- AIM OF THE TASK
Output only the lines below that start at the line containing "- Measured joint" and end at the line containing "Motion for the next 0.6", with both ends kept.

- RECORD SET
---
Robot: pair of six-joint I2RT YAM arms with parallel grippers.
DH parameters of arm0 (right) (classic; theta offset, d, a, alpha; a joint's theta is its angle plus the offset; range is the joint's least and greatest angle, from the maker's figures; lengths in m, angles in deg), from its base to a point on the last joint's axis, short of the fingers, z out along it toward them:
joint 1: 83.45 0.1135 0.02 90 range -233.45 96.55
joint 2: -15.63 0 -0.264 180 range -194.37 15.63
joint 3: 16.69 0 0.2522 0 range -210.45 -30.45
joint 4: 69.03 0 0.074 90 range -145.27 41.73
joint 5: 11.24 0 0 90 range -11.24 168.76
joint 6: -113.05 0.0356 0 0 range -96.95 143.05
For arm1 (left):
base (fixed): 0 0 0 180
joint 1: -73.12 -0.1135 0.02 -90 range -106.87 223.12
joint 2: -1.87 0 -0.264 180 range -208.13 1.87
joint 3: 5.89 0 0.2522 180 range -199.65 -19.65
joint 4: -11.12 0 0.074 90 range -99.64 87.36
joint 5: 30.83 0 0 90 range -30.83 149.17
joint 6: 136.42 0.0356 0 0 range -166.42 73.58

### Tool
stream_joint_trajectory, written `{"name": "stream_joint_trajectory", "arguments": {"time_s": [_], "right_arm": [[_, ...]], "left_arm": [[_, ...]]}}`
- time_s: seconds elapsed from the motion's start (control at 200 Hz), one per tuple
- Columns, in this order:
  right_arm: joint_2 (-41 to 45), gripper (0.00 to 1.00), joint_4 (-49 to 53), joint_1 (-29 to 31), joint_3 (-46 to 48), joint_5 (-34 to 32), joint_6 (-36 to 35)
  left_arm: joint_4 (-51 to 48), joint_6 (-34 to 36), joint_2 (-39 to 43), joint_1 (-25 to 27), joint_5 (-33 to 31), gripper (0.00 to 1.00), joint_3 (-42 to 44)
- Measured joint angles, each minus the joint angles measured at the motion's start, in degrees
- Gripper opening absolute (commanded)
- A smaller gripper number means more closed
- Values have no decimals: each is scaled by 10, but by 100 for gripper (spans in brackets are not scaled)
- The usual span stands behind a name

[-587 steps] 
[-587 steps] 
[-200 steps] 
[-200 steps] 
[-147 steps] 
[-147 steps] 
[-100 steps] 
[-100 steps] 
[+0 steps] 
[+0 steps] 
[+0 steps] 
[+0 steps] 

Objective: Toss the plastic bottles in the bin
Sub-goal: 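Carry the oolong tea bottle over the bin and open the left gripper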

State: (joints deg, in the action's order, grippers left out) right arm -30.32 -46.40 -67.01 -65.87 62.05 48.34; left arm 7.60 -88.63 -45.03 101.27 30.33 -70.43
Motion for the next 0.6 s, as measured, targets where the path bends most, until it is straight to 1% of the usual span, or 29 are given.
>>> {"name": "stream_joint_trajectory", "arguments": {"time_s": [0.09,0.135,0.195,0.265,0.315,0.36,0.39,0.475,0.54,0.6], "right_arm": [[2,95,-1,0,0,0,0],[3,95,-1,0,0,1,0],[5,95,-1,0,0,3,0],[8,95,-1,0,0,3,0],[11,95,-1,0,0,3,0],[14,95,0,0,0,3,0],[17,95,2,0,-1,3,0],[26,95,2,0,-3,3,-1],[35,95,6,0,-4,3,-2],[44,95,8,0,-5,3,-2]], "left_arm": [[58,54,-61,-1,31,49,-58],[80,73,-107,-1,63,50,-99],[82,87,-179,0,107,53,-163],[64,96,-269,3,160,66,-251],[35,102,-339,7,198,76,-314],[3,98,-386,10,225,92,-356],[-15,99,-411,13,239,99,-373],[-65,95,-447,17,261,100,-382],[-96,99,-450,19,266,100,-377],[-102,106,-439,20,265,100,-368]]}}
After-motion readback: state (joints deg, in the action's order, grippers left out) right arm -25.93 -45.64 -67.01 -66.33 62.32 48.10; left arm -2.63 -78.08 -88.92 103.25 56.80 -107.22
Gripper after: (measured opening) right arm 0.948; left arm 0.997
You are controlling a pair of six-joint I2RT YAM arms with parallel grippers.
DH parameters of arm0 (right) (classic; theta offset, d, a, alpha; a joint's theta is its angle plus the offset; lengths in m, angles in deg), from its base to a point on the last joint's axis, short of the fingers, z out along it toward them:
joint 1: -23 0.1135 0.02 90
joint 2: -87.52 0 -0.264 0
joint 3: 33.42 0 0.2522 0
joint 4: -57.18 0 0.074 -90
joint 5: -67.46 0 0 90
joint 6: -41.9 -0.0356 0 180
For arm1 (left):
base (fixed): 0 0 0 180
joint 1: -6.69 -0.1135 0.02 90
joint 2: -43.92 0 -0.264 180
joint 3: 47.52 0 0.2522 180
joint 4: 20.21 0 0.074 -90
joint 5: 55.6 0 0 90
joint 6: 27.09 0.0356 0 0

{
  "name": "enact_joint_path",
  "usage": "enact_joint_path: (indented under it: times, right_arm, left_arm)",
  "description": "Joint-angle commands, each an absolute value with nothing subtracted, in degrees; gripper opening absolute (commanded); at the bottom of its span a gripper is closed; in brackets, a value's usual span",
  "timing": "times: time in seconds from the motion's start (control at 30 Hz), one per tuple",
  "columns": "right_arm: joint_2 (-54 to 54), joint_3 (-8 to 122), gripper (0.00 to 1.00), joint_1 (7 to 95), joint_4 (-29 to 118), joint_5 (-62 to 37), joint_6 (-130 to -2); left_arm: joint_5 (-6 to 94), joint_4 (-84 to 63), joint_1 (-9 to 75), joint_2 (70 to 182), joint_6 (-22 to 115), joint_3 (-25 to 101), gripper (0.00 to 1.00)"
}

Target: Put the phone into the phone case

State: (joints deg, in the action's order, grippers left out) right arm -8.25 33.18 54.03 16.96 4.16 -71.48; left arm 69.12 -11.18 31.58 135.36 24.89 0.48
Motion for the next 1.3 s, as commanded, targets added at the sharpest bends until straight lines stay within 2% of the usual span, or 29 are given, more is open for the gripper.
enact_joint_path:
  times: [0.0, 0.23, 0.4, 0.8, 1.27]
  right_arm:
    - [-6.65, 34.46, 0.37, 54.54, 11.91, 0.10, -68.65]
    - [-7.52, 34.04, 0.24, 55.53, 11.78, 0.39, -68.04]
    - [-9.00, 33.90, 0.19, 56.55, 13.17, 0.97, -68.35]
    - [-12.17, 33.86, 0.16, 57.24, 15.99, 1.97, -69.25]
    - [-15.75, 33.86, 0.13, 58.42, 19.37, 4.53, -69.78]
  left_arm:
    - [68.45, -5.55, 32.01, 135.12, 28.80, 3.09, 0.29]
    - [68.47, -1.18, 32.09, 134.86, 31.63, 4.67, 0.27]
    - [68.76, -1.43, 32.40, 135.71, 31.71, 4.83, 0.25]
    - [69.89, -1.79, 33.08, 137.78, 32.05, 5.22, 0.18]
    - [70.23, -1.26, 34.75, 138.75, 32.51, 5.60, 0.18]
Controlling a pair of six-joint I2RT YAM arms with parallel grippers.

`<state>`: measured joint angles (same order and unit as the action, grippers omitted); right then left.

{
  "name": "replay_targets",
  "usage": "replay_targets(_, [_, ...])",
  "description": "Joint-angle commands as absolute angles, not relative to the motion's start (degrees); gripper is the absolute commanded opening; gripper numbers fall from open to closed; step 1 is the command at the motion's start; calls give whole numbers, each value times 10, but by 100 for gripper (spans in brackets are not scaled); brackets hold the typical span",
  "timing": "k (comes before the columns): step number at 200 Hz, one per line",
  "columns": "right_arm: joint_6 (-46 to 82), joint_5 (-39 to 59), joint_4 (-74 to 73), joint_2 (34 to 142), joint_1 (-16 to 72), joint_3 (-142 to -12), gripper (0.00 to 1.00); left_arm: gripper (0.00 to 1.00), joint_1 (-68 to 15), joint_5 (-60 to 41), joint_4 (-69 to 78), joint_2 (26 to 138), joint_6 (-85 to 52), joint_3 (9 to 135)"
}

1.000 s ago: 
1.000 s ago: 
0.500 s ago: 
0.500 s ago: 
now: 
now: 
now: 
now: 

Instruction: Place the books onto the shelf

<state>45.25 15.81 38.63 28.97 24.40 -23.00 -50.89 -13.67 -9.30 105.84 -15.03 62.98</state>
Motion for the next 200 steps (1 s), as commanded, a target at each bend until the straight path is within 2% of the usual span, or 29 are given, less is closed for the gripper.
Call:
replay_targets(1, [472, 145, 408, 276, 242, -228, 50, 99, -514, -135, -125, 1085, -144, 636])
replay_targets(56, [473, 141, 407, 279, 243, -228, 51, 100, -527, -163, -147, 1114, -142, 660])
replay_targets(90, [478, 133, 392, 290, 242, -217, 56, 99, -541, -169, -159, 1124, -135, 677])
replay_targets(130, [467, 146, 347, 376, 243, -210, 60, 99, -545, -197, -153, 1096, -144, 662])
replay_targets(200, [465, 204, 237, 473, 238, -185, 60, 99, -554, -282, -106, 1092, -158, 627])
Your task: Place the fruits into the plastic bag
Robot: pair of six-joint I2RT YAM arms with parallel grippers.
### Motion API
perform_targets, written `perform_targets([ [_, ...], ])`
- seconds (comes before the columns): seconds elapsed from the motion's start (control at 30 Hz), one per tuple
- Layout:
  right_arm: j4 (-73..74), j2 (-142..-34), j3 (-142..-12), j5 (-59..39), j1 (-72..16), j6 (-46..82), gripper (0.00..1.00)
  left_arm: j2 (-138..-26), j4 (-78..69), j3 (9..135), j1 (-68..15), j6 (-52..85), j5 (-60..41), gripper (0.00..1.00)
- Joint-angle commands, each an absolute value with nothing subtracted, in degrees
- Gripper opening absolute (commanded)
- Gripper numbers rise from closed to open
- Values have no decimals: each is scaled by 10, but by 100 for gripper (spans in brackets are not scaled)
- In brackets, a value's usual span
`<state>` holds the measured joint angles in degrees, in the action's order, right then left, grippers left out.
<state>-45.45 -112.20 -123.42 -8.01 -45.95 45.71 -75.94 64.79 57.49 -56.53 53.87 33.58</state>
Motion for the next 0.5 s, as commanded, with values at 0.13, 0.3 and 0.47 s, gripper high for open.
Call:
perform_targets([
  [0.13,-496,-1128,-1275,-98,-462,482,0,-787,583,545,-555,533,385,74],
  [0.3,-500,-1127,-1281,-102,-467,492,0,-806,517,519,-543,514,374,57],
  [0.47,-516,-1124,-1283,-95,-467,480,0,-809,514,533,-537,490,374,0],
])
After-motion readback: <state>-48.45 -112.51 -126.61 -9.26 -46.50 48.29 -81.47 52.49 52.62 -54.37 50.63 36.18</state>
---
- THE COMPLETED TASK
- Measured joint angles, each minus the joint angles measured at the motion's start, in degrees
- Gripper opening absolute (commanded)
- A smaller gripper number means more closed
- Values have no decimals: each is scaled by 10, but by 100 for gripper (spans in brackets are not scaled)
- The usual span stands behind a name

[-587 steps] 
[-587 steps] 
[-200 steps] 
[-200 steps] 
[-147 steps] 
[-147 steps] 
[-100 steps] 
[-100 steps] 
[+0 steps] 
[+0 steps] 
[+0 steps] 
[+0 steps] 

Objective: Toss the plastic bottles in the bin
Sub-goal: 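Carry the oolong tea bottle over the bin and open the left gripper
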
State: (joints deg, in the action's order, grippers left out) right arm -30.32 -46.40 -67.01 -65.87 62.05 48.34; left arm 7.60 -88.63 -45.03 101.27 30.33 -70.43
Motion for the next 0.6 s, as measured, targets where the path bends most, until it is straight to 1% of the usual span, or 29 are given.

Nothing remains to add to the answer.